震える手で琴は保健室のドアを開いた。

「おはよ…ございまっす…っテテ」

「どうしたの?」

不信な目で琴の姿を見る関口先生。
そして何故か横に座っている田口先生。

「いゃ、ちょっと腰が痛くて…」

「腰?」

「はい…」

理由は分かっていた。

「あーっ!長谷川先生、まさか…」

と、顔をしかめる田口先生。

「ちちち…違います!そんなんじゃ…」

「昨日のCRYSTALライヴで盛り上がりすぎたんですね!羨ましぃ〜!」

琴の言葉を無視して暴走する田口先生。
安心した琴は隠れてため息をつく。

「どうだったの?生CRYSTALは?」

いつも冷静な関口先生。

「スゴくカッコ良かったです!」

「でもズルいですよ。

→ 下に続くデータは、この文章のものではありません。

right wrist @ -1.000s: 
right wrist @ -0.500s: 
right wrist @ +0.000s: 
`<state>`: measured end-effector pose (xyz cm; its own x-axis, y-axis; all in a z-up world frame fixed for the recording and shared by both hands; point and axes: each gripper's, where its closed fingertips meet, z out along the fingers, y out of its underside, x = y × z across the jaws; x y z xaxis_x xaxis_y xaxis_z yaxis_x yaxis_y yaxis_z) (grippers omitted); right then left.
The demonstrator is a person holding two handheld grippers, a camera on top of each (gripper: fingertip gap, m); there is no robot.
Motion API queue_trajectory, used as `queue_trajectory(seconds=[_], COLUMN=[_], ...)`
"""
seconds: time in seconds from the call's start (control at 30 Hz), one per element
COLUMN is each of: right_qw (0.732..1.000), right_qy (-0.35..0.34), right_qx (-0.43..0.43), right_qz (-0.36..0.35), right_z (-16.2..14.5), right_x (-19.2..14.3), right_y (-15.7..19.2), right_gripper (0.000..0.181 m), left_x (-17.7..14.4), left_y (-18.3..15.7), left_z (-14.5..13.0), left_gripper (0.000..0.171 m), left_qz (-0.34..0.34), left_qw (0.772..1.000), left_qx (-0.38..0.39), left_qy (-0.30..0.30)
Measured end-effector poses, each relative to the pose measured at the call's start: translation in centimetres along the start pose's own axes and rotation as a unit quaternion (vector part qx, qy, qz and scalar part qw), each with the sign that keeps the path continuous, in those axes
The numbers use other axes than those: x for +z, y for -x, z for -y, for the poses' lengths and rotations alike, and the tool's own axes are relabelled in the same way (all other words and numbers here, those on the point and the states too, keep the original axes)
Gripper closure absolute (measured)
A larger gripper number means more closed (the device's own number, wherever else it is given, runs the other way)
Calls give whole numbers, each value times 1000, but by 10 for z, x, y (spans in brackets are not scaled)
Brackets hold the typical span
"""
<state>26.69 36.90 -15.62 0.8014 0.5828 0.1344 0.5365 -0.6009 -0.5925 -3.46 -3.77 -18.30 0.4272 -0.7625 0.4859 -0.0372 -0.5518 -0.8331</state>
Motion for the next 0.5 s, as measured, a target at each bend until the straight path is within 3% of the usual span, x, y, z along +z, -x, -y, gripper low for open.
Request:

私には落選したなんて言って、彼氏と行くなんて」

「えっ?そーいえば田口先生何で知ってるんですか?」

しかもソコまで…

焦る琴。

「関口先生に聞いたんです。私には彼氏の存在すら否定してたのにぃ」

「はは…ゴメンなさい」

苦笑いしながら琴は関口先生に冷たい視線を送った。

「嘘はよくないわよねぇ」

と、田口先生の肩を抱く関口先生。

くそっ…
さすが、恐るべきグチグチコンビ!

「酷い。せっかくお土産買ってきたのに」

恐ろしさは、琴も負けていなかった。